Sie hat einen langen Tag im Zug hinter sich, der sie quer durch Rumänien geschaukelt hat. Über die Karpaten, vorbei an gigantomanischen Industrieruinen und bunt gestrichenen Häusern mit Weinlaubengängen. Am Bahnhof von Turnu Severin hat Liviu eine Überraschung organisiert. Ein Mann um die dreißig mit dunklen Locken und Sex-Pistols-T-Shirt. Stellte sich als Georgel vor, Lehrer von Livius ältester Tochter, Geschichte und Deutsch. Außerdem Hobbyarchäologe und eigentlich seit einer Woche zu Ausgrabungen im Donaudelta unterwegs. Soweit sie verstanden hat, eine Art Sommercamp anarchistischer Historiker. Anhaltende Regenfälle und Überschwemmungen haben das verhindert, zu Georgels Unglück und Matties Glück.

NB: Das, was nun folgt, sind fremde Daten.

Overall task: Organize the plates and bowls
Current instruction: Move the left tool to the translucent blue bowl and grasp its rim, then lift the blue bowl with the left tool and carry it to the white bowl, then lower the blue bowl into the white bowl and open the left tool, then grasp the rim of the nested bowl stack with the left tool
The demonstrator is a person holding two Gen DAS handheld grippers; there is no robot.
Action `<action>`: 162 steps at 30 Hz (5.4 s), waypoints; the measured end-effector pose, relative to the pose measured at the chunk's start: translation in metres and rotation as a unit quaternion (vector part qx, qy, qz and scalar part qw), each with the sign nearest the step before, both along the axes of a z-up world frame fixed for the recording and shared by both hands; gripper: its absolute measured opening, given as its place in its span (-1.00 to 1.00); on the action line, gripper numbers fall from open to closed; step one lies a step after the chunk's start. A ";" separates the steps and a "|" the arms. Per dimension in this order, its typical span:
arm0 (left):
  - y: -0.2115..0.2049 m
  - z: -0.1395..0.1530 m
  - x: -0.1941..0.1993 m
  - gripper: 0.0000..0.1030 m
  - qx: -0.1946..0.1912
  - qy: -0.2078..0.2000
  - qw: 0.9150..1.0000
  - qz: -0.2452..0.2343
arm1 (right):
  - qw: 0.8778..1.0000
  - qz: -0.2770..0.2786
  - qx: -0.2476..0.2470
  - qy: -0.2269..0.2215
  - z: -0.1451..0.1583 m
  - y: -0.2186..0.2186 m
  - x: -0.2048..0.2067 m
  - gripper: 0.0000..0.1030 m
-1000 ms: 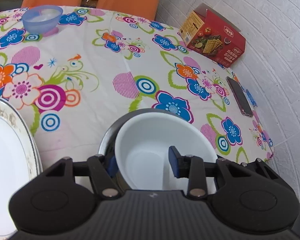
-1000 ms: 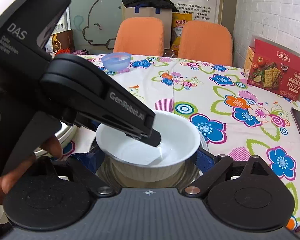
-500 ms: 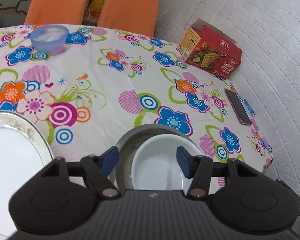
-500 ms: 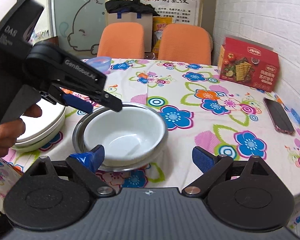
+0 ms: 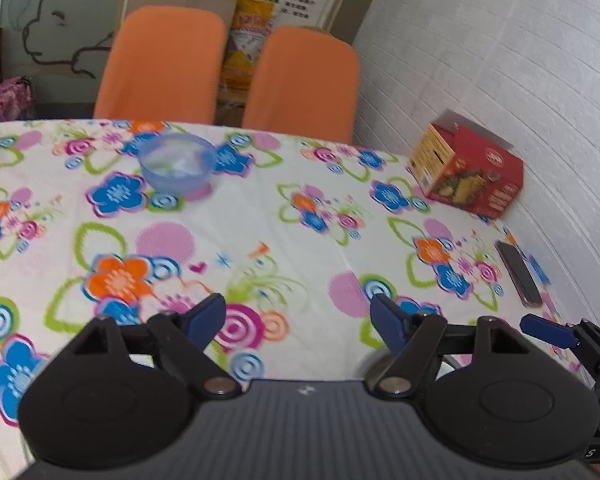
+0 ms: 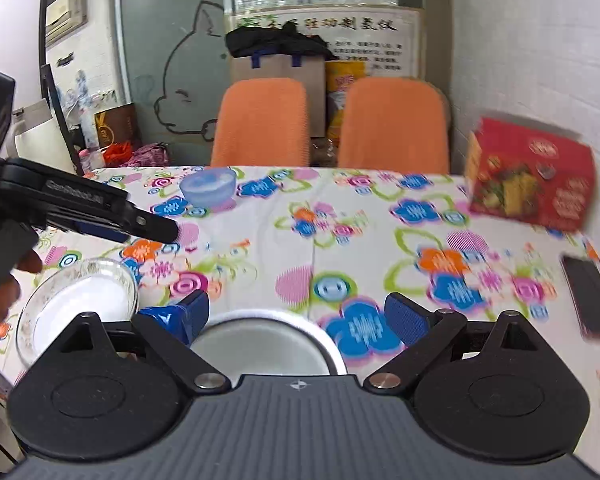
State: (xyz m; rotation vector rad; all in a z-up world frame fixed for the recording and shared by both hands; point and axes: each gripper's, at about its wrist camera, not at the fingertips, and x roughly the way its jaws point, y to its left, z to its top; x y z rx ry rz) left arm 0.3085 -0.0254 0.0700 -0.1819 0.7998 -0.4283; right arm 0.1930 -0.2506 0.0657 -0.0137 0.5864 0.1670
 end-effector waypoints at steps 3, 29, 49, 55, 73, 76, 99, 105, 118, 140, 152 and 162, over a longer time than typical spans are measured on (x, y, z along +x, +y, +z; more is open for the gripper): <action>0.034 0.008 0.035 0.44 0.010 -0.012 0.999 0.050 | 0.999 0.032 -0.002 -0.001 0.004 0.016 0.042 0.59; 0.058 -0.091 0.264 0.42 0.062 0.091 0.990 0.086 | 0.976 0.183 -0.083 0.084 -0.085 0.139 0.296 0.60; 0.048 -0.083 0.242 -0.17 0.056 0.093 0.994 0.022 | 0.972 0.207 -0.070 0.089 -0.064 0.171 0.266 0.62; 0.039 -0.049 0.206 -0.17 0.053 0.059 0.997 0.021 | 0.975 0.199 -0.067 0.071 -0.041 0.164 0.233 0.62; -0.053 0.008 -0.018 -0.17 0.009 0.001 0.998 -0.066 | 0.994 0.081 -0.067 0.024 0.002 0.080 0.004 0.60; -0.073 -0.001 -0.049 -0.17 0.014 0.000 0.996 -0.090 | 0.996 0.056 -0.057 0.027 -0.007 0.069 -0.027 0.59; -0.115 -0.058 -0.069 0.03 0.044 0.048 0.990 -0.126 | 0.999 -0.011 -0.036 0.026 -0.059 0.035 -0.056 0.59; -0.103 -0.046 -0.065 0.19 0.031 0.037 0.991 -0.127 | 0.997 -0.028 -0.076 0.014 -0.044 0.021 -0.066 0.59; -0.060 -0.025 -0.051 0.42 0.020 0.014 0.995 -0.098 | 0.996 -0.078 0.028 0.041 -0.048 -0.018 -0.071 0.60; -0.101 -0.082 -0.022 0.47 0.108 0.062 0.979 -0.163 | 0.989 -0.085 0.041 0.113 -0.090 -0.016 -0.017 0.65; -0.100 -0.087 -0.024 0.48 0.097 0.078 0.978 -0.170 | 0.990 -0.077 0.007 0.114 -0.092 -0.008 -0.012 0.66; -0.102 -0.089 -0.024 0.49 0.113 0.063 0.978 -0.165 | 0.989 -0.078 0.013 0.123 -0.092 -0.010 -0.007 0.65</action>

Der Mann hinter der Rezeption hantiert mit zwei Handys, die beide gleichzeitig klingeln. Mattie döst in dem Kunstledersessel vor sich hin. Gäste scheint es in diesem Hotel sonst keine zu geben. Es ist heiß, schon um zehn Uhr morgens.
»Willkommen in Rumänien.« Georgel steht vor ihr, pünktlich und dem Anlass entsprechend gekleidet. Heißt, er hat die Sex Pistols gegen adidas eingetauscht. Seine stämmige Figur verdunkelt das helle Licht, das von draußen hereinscheint. Mattie blinzelt ihn an. Der Typ hinter der Rezeption wirft ihnen einen misstrauischen Blick zu.
»Hat der Angst, dass ich abhaue, ohne zu bezahlen?«
»Nee, der hat Angst, dass sein Hotel als Ţigani-Treffpunkt bekannt wird.«
»Was?« Plötzlich ist Mattie hellwach. »Aber hier ist doch niemand außer uns.«
Georgel guckt sie spöttisch an. Klar, er ist dunkler als der Durchschnittsrumäne, schwarze Haare, Goatie, Ohrring. »Mein Papa war Rom und meine Mutter ist Rumänin.« Er überlegt kurz. »Na ja, und du siehst auch nicht so ganz –« Er spricht den Satz nicht zu Ende. »Vergiss es. Komm, das Taxi wartet draußen.«
Mattie steht auf. Sie weiß nicht, ob sie lachen soll oder schlechte Laune kriegen. Aus Deutschland kennt sie eher die subtile Art der Ausgrenzung. Hier ist es offener Rassismus. Sie wirft dem Rezeptionisten einen scharfen Blick zu und folgt Georgel nach draußen. Demonstrativ steigt sie neben ihm hinten ins Taxi ein.
»Warum bist du Lehrer?«, fragt sie, als der Wagen losfährt. Gestern Abend hat er ihr erzählt, dass der Monatslohn eines Gymnasiallehrers unter dreihundert Euro liegt.